J'ecoute

Par Marie, coordinatrice de projets auprès de jeunes mamans en précarité, Redençaõ, Brésil

J’entends le bruit du moteur qui démarre. J’entends le brouhaha de la foule. J’entends le vent qui siffle dans les arbres.

J’écoute les confidences de Lara, Laisa et Beatriz. Le cri de ces jeunes filles résonne dans mes oreilles pour tomber dans le creux de mon cœur.

Je ne me contente pas d’entendre. J’écoute.

Lorsque j’écoute, ma relation au monde change. Lorsque j’écoute, il ne s’agit plus d’une seule suite d’ondes sonores, il s’agit d’un cri. Lorsque j’écoute, il ne s’agit pas seulement de prendre acte, il s’agit d’être bousculé.

Mon cœur s’est ouvert. Le cri du pauvre vient me saisir. Je ressens l’amour et son inséparable souffrance. J’avive le désir de servir et je prends en même temps conscience de mon impuissance.

Valait-il mieux seulement entendre ? Entendre, c’est rester sourd. Entendre, c’est pire même que la surdité, c’est rester indifférent. Mon coeur est fermé sur lui-même : aucun sentiment, aucune compassion.

Je peux entendre les bruits du monde, mais puis-je me contenter d’entendre le cri de celui qui souffre ? Suis-je capable de rester indifférente à Roniscleia qui vit à plus d’une dizaine de personnes dans une petite maison mal entretenue, qui a 16 ans, un bébé dans les bras et me demande une poussette que je n’ai pas pour pouvoir reprendre l’école ? Suis-je capable de seulement entendre Emily âgée de 15 ans, enceinte, qui habite seule avec sa soeur dont on a peur d’un risque de prostitution ?

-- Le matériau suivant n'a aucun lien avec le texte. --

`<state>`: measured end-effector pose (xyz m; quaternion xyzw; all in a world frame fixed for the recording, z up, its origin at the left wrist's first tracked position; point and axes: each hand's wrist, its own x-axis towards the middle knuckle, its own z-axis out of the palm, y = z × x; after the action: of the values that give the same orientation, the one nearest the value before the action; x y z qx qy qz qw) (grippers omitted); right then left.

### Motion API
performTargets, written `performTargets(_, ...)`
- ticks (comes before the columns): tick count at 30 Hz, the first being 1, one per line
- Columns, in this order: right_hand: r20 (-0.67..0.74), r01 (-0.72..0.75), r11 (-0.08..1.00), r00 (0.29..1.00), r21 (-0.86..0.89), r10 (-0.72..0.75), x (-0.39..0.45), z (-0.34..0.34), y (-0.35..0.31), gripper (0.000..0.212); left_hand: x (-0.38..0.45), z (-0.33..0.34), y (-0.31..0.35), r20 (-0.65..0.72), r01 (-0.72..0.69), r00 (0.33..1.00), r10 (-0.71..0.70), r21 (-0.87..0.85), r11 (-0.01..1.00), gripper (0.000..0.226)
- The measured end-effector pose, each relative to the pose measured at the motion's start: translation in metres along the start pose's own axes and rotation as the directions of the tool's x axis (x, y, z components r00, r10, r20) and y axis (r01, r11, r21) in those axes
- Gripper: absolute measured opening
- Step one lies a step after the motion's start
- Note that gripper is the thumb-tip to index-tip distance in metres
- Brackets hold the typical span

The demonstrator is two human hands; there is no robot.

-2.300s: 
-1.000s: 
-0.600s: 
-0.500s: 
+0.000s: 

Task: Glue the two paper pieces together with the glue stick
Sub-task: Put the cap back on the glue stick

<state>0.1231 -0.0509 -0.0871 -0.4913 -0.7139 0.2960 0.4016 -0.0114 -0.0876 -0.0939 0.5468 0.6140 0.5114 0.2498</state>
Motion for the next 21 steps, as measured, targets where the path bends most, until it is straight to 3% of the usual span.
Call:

Tu sais que la pauvreté existe dans le monde. Sais-tu aussi que ton voisin souffre d’un cancer, qu’au coin de ta rue vit un homme qui a faim, que sur le quai de la gare une étrangère cherche son chemin ? J’ose provoquer. Si nous ne pouvons aider tous les pauvres, leur vie vient-elle tout au moins toucher véritablement notre cœur ?

De l’écoute naît une blessure de laquelle jaillit notre propre cri.

Celui dont le cœur est blessé, crie sa douleur. J’écoute et dans le même instant, je crie. Je ne crie pas de révolte, de violence, je crie de douleur : Pourquoi Seigneur ? On répète trop souvent que les pourquoi ne mènent à rien. Est-ce parce que nous n’avons pas la réponse, qu’il faut s’empêcher de poser la question ? Bannir les pourquoi revient à supposer que tout est compris. Comprends-tu la souffrance ? Comprends-tu la misère ? Je ne comprends pas pourquoi ces mamans se retrouvent avec ce bébé, joie et fardeau, dans les bras… Je ne comprends pas pourquoi il est si difficile de vivre… Pourquoi l’homme est-il libre ?

Alors je continue d’interroger. Non pas dans l’espoir de recevoir une réponse,
mais pour implorer le secours de celui que je sais Tout-Amour.